Continuing through this set of five puzzles from 40 years ago, presumably designed to be solved with FORTRAN, the language I used back then.
Here’s the second puzzle, one that seems like a logical one:
Five anglers were propping up the bar of The Compleat Idiot the other night, arguing about the day’s catch. As all were lying themselves blue, no information whatever emerged until the landlord finally intervened.
“Look,” he said, “each of you has caught just one fish. The five fish together weigh 25 pounds and each weighs a different whole number of pounds greater than one. Each of you at present knows only the weight of his own fish.”

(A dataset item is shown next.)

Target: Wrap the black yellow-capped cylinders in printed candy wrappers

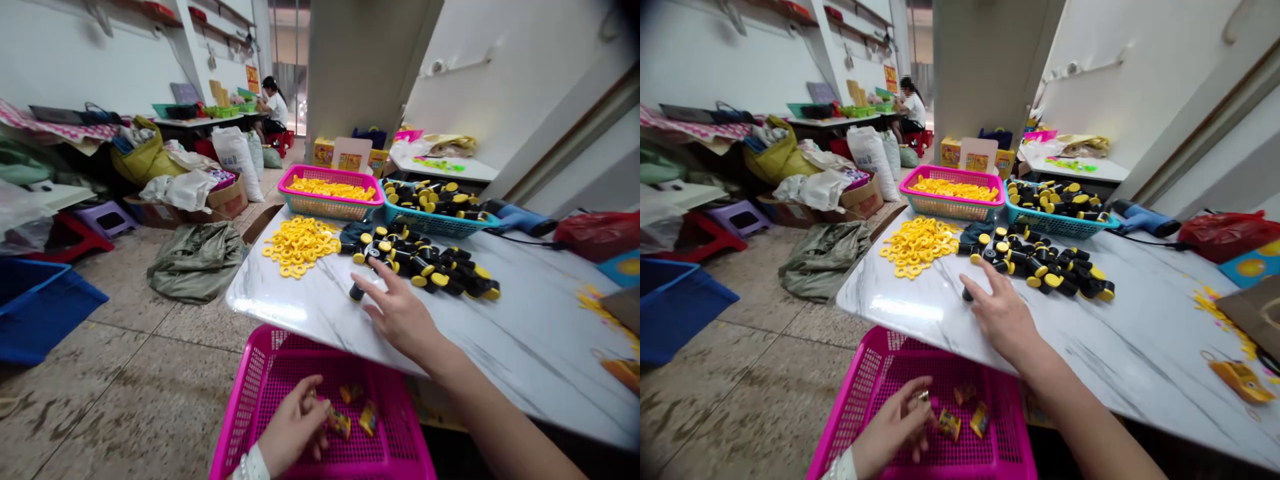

The anglers sobered down enough to digest this and to speak truthfully thereafter.
“Mine is the heaviest,” said Albert.
“Then mine is next,” said Bert, thoughtfully.
“And mine is next,” piped up little Charlie.
“I know the weight of Albert’s fish, then,” said Derek.
“And so do I,” remarked Ernest.
Well, what was the weight of each man’s fish?
At first glance, I’m glad that Albert is not known as Bert (oh, puzzle setter from the past: why not ‘Brian’ or ‘Bob’ or something?). Moving on…
From my viewpoint, solving this involves working out the universe of possible answers that satisfy the total weight of fish being 25 lbs, each weight being a whole number greater than 1, no duplicates, and then knocking out the possible answers that no longer apply as we take into account each angler’s statement. The first part is pretty simple, then:
var calculateAllPossibleSolutions = function() {
var s = [];
for (var v = 2; v < 11; v += 1) {
for (var w = v + 1; w < 11; w += 1) {
for (var x = w + 1; x < 11; x += 1) {
for (var y = x + 1; y < 11; y += 1) {
var z = 25 - v - w - x - y;
if (z > y) {
s.push({weights: [v, w, x, y, z], isOK: true});
}
}
}
}
}
return s;
}
For a slight bit of efficiency, the loops here all end at 11, since that is the absolute possible maximum weight for Albert’s fish (the other weights then being 2, 3, 4, and 5). The code creates an array of possible answers (as an array of five numbers) and a boolean to state whether it is still in the running or not. The way the loops work is that each possible answer has the values in ascending order. Here are the seven possible answers:
[ { weights: [ 2, 3, 4, 5, 11 ], isOK: true },
{ weights: [ 2, 3, 4, 6, 10 ], isOK: true },
{ weights: [ 2, 3, 4, 7, 9 ], isOK: true },
{ weights: [ 2, 3, 5, 6, 9 ], isOK: true },
{ weights: [ 2, 3, 5, 7, 8 ], isOK: true },
{ weights: [ 2, 4, 5, 6, 8 ], isOK: true },
{ weights: [ 3, 4, 5, 6, 7 ], isOK: true } ]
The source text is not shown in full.